During the investigation, the roles of senior functionaries of terror outfits Lashkar-e-Taiba (LeT) and Harkat-ul Jihadi Islami (HuJI) — Hafiz Muhammad Saeed alias Tayyaji, Zaki-ur-Rehman Lakhvi, Sajjid Majid alias Wasi, Illyas Kashmiri and Abdur Rehman Hashim Syed alias Major Abdurrehman alias Pasha — had emerged, the sources said.
They worked in active connivance with officials from Pakistan's spy agency Inter-Services Intelligence (ISI), namely Major Iqbal alias Major Ali and Major Sameer Ali alias Major Samir, per the NIA.
After the completion of its investigation, the NIA filed a chargesheet before a Delhi court on 24 December 2011 against all the accused under Section 120 B (criminal conspiracy), read with 121, 121A, 302, 468 and 471 of the IPC and Sections 16,18 and 20 of Unlawful Activities (Prevention) Act for providing logistic, financial and other assistance to Headly and the other co-conspirators towards the criminal conspiracy to organise terrorist attacks in India.
The NIA also sent extradition requests to the US for the extradition of Headley and Rana, the sources said.
Rana is said to have remained in contact with Major Iqbal, the sources said.
During his first visit to India, Headley spoke to Rana over phone for more than 32 times, they said. Subsequently, Headley spoke to Rana 23 times during his second visit, 40 times during the third visit, 37 times during the fifth visit, 33 times during the sixth visit, and 66 times during the eighth visit, they said, highlighting his active involvement in the Mumbai attacks conspiracy.
The Federal Bureau of Investigation (FBI) in the US arrested Rana from Chicago a year after the attacks in October 2009 for providing support for an aborted plan to behead employees of a newspaper in Copenhagen (Denmark), and also for providing material support to the Lashkar-e-Taiba, which orchestrated the Mumbai attacks, the sources said, adding that Rana, however, was acquitted in the 26/11 case.
India has been trying to extradite Rana for many years because of his association with the LeT, HuJI and Headley, and for his active involvement in the Mumbai attacks.
It is alleged that Rana was aware of Headley's terror links and even helped in reconnaissance of targets in Mumbai and planning the attacks on the National Defence College (NDC) in Delhi and the Chabad House in Mumbai.

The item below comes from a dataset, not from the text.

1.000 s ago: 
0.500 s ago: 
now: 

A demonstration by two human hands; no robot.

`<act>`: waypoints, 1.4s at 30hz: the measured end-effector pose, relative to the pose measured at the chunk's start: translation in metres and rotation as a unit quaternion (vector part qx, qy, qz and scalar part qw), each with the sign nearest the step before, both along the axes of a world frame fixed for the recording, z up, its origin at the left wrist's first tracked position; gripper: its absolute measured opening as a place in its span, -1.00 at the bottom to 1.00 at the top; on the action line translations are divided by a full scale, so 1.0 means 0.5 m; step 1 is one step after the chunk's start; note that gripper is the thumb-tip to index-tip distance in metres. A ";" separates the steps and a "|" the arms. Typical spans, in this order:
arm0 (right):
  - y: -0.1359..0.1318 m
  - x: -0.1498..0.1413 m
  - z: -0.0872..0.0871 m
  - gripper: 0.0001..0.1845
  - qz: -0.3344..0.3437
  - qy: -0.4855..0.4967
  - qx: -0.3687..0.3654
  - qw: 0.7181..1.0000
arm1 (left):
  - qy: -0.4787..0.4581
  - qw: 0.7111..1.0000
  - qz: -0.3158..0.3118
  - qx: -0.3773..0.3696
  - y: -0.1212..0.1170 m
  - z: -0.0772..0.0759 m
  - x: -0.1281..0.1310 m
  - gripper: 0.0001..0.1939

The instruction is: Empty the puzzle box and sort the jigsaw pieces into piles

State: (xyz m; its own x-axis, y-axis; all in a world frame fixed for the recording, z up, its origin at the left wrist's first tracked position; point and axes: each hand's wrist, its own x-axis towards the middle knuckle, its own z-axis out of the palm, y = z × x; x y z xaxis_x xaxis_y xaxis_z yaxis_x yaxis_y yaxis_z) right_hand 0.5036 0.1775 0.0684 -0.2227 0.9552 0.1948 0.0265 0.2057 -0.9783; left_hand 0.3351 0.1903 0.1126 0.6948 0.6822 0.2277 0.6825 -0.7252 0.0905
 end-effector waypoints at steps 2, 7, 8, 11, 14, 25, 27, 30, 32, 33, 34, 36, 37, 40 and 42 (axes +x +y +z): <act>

The extradition of Rana was first cleared by the US Supreme Court in January, when it rejected his review petition in the case.
Rana submitted an "emergency application for stay pending litigation of petition for writ of habeas corpus" on 27 February 2025, with an associate justice of the US Supreme Court and Circuit Justice for the Ninth Circuit, Elena Kagan.
Kagan denied the application in March.
Rana then renewed his emergency application previously addressed to Justice Kagan, and requested that the renewed application be directed to US chief justice John Roberts.
The Supreme Court denied his application on 7 April.
Pakistan, meanwhile, declared on Thursday said that it has nothing to do with the 26/11 Mumbai terror attack accused, asserting that Rana is a Canadian national and has not renewed his Pakistani documents for over two decades.
Born in Pakistan in 1961, Rana had served in the Pakistan Army Medical Corps, however, before migrating in the 1990s to Canada, where he was given citizenship.
"He is a Canadian national and as per our record he has not renewed his Pakistani documents for over two decades," Pakistan's foreign office spokesperson Shafqat Ali Khan asserted while responding to a question during his weekly press briefing in Islamabad.
Though the spokesperson stopped short of providing details of the "documents" in question, such documents often include a national identity card for overseas Pakistanis and a passport.